By Carter B. Horsley
This nicely detailed, 13-story building, which was designed by Rouse & Goldstone, was erected in 1917 and converted to a cooperative in 1947.
It has 26 apartments.
The architects were best known for their design of the Montana apartments at 375 Park Avenue on the site of the Seagram Building and their other Park Avenue buildings are 45 Park, a hotel, and the apartment buildings at 760 and 860.
The red-brick building, which replaced a stable, has some attractive curved wrought-iron balconies and is flanked to its south and west by two of the very few modern buildings on the Upper East Side, a townhouse designed by Robert A. M. Stern and the silvery, abstract facade of the Ramaz School by Conklin & Rossant, respectively.

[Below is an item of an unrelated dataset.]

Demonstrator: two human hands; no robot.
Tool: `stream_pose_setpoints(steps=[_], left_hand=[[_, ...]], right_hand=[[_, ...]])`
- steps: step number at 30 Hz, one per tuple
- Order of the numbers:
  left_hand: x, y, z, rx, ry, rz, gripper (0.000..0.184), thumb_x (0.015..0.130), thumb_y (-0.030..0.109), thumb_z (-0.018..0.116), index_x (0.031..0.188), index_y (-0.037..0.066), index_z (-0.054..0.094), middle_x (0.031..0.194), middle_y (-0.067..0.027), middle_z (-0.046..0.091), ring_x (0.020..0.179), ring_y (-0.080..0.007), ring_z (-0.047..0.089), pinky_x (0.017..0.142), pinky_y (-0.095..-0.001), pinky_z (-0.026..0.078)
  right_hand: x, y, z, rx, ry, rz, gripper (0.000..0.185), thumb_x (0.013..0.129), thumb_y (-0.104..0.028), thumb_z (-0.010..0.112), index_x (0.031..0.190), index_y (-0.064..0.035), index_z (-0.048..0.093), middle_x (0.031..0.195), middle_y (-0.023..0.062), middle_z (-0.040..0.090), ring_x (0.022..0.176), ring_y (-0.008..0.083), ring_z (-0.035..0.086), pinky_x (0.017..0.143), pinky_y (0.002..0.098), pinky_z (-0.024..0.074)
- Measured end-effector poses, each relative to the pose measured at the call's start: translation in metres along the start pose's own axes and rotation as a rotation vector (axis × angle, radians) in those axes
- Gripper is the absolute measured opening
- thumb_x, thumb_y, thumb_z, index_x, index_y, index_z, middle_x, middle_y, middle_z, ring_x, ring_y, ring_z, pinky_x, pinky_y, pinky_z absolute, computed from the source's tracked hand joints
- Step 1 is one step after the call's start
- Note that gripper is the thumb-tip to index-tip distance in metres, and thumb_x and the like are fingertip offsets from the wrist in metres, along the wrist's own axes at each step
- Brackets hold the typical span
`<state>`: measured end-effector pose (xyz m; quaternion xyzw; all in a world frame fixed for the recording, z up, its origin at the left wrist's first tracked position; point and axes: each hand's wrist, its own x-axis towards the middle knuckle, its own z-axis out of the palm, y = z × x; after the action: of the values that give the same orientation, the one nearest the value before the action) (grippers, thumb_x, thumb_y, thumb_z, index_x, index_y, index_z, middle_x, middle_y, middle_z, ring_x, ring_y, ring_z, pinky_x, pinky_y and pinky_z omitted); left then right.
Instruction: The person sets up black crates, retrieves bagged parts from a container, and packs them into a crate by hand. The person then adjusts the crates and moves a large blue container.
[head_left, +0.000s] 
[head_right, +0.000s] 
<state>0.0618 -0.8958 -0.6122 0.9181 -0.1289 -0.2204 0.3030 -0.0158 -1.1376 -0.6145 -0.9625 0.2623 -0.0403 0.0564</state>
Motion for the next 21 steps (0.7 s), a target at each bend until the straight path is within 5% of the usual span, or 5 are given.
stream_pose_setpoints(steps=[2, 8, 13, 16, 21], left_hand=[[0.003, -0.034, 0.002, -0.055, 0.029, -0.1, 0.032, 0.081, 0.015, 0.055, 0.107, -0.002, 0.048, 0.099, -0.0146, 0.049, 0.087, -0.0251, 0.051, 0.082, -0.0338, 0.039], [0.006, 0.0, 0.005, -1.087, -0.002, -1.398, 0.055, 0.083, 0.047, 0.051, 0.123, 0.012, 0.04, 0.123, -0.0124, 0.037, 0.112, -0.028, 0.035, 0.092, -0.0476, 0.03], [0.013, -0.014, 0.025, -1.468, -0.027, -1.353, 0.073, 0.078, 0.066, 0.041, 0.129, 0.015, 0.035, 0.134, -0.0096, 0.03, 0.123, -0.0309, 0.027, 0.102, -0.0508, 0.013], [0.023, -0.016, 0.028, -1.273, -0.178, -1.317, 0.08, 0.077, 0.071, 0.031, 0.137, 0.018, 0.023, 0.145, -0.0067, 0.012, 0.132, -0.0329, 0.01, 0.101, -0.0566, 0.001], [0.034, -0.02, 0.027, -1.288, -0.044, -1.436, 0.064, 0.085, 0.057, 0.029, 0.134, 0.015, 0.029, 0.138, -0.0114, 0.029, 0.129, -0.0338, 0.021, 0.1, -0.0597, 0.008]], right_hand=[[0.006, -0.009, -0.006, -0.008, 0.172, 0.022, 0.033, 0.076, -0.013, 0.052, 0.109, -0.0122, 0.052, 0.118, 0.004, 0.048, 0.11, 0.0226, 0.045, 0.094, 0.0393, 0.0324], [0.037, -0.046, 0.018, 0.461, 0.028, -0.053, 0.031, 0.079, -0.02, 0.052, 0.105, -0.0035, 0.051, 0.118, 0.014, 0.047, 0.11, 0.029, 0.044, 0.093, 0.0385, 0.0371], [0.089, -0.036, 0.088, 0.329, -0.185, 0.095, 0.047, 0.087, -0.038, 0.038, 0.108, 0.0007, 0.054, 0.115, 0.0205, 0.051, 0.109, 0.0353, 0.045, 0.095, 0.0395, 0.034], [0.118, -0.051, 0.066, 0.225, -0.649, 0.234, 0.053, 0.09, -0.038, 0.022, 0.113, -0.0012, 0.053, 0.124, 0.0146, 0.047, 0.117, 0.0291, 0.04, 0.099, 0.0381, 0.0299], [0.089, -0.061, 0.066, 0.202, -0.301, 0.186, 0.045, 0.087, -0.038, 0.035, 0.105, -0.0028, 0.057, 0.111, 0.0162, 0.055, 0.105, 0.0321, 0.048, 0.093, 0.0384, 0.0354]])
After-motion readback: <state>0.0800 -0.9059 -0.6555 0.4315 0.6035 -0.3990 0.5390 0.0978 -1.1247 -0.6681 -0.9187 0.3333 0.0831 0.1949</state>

The building is a block north and across the avenue from the "pink" pavilion of Lenox Hill Hospital, but it is also close to many boutiques and art galleries along Madison Avenue, many restaurants and cultural institutions in the area and a local subway station on Lexington Avenue at 77th Street. Cross-town buses run on 79th Street.
It has a canopied, one-step-up entrance flanked by pairs of thin, fluted columns. It has a doorman and an exposed rooftop watertank. It has no garage and no health club. It has limestone quoins on its lower three floors.